**INSTRUCTIONS TO FOLLOW:**
A word-for-word reproduction of the data below is needed, with no pictures in it.

**DATASET EXCERPT:**
---*---

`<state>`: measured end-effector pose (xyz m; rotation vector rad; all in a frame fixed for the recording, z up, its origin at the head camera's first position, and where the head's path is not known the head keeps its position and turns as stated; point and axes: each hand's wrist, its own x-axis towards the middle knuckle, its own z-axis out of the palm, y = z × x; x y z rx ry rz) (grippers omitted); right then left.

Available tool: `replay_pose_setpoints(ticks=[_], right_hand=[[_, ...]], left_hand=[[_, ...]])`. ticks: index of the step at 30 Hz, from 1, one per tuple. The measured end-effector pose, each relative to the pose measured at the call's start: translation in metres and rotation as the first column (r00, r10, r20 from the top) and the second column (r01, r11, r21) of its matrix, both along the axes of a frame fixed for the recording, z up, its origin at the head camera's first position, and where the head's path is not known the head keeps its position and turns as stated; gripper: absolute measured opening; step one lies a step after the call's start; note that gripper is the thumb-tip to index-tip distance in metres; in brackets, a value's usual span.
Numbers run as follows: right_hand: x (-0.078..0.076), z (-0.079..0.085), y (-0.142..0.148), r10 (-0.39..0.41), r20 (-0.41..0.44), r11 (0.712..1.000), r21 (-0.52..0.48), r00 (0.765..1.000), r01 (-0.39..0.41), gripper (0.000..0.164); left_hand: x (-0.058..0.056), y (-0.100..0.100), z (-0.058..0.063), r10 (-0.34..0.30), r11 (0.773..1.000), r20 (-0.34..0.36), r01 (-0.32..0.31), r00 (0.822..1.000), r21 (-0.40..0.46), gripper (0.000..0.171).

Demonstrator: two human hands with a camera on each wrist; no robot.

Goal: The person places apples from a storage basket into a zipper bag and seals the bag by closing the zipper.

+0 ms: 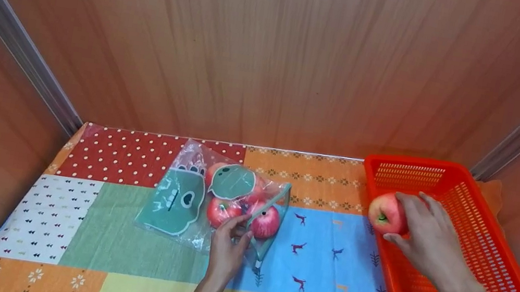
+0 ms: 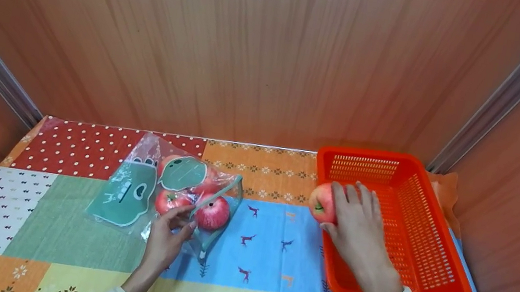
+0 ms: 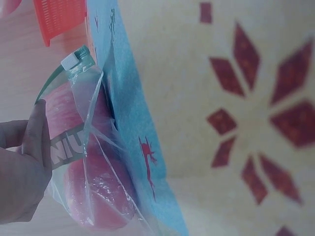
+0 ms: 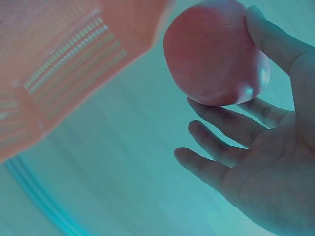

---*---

**RESPONSE TO THIS TASK:**
`<state>`: measured end-effector pose (xyz m; rotation vector rad; all in a frame fixed for the recording, z up, its origin at the head camera's first position, and where the head's path is not known the head keeps its position and turns as stated; point and axes: each hand's wrist, its own x-axis towards the middle knuckle, its own z-axis out of the palm, y = z × x; x y z rx ry rz) (grippers omitted); right then left.

Available tool: `replay_pose_setpoints(ticks=[_], right_hand=[[_, ...]], left_hand=[[_, ...]])`. ticks: index of the step at 30 Hz, from 1, one per tuple. The measured end-effector pose, each relative to the pose measured at the call's start: translation in metres and rotation as the first column (r00, r10, r20 from the top) and the second column (r01, r11, r21) of its matrix, both along the axes of a frame fixed for the recording, z up, its origin at the head camera's first position, and where the head's path is not known the head keeps its position and turns as stated; gripper: absolute measured opening; step one lies a step after the call's start; note that gripper is the thumb-tip to index-tip distance in metres; in brackets, a value's usual span.
Numbers run as follows: right_hand: x (-0.078..0.076), z (-0.079..0.085), y (-0.142..0.148), r10 (-0.39..0.41), r20 (-0.41..0.44), r11 (0.712..1.000), r21 (-0.52..0.48), r00 (0.765..1.000), r01 (-0.39..0.41), gripper (0.000..0.164); left_hand: x (-0.058..0.056), y (-0.100..0.100), z (-0.058..0.063), r10 (-0.34..0.30), r11 (0.773..1.000), r20 (-0.34..0.36), r01 (-0.32..0.31), r00 (0.822..1.000), r21 (-0.40..0.46), gripper (0.000..0.171).

Demonstrator: two human hands with a camera on each wrist; no robot.

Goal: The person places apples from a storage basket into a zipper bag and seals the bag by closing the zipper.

+0 ms: 
+0 ms: 
+0 ms: 
+0 ms: 

Nothing else belongs to this answer.